§ **The data**:
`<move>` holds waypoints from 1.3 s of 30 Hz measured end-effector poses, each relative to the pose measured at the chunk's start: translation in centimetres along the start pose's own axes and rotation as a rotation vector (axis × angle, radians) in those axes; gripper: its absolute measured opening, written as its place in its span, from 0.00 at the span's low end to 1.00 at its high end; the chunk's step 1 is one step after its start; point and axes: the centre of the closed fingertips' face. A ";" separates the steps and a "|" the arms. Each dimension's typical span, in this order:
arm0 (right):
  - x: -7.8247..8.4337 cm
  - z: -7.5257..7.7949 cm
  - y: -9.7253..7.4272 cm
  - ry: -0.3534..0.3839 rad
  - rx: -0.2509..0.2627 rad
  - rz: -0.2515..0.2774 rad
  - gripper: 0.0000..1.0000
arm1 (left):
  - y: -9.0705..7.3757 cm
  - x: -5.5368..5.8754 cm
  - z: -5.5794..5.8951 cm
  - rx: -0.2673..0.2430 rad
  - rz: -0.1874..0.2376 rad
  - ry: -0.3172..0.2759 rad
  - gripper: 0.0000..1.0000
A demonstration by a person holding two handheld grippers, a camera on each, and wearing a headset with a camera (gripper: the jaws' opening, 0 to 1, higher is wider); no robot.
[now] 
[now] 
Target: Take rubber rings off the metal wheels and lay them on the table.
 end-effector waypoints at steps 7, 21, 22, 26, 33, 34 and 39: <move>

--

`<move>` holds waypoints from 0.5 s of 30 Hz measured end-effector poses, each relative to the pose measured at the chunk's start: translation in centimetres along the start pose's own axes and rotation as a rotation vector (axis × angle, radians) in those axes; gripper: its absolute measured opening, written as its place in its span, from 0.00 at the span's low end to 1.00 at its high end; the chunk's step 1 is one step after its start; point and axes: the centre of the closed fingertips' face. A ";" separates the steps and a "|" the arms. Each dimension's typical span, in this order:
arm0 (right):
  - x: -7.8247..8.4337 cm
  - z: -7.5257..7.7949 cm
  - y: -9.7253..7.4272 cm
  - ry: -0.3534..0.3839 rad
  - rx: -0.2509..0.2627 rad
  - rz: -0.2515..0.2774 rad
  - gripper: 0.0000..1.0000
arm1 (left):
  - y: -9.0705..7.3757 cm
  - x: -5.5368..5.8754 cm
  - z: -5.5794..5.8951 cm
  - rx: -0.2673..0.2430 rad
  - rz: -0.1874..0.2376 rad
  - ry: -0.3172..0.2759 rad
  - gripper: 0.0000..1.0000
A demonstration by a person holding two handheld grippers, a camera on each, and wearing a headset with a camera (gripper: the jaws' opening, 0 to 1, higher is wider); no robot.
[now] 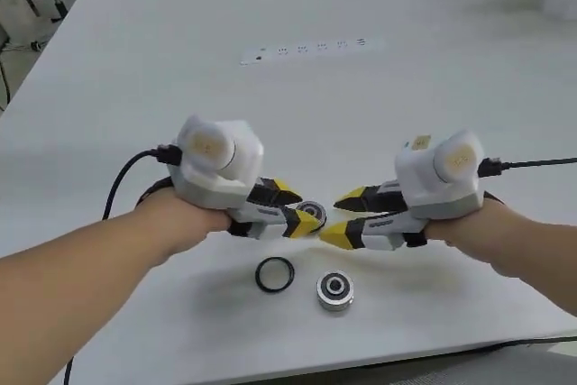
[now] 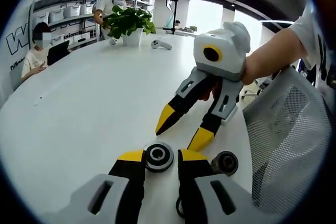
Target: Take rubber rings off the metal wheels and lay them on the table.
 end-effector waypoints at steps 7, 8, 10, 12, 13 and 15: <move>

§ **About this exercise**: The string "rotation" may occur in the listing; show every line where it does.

§ **Solution to this problem**:
`<move>` holds waypoints from 1.3 s of 30 Hz measured end-effector poses, each relative to the pose measured at the chunk's start: translation in centimetres along the start pose's own axes and rotation as a rotation vector (axis × angle, radians) in those axes; gripper: its absolute measured opening, written as its place in its span, from 0.00 at the span's low end to 1.00 at its high end; the chunk's step 1 is one step after its start; point and axes: the centre of the closed fingertips' face. A ";" separates the steps and a "|" the arms. Each dimension's typical span, in this order:
`<move>` holds waypoints from 0.5 s of 30 Hz measured end-effector poses, each relative to the pose measured at the chunk's start: translation in centimetres along the start pose's own axes and rotation as a rotation vector (axis × angle, radians) in those axes; gripper: its absolute measured opening, written as its place in its span, from 0.00 at the span's low end to 1.00 at its high end; the chunk's step 1 is one step after its start; point and axes: the centre of the closed fingertips' face. A ";" separates the steps and a "|" the arms. Each dimension's typical span, in this order:

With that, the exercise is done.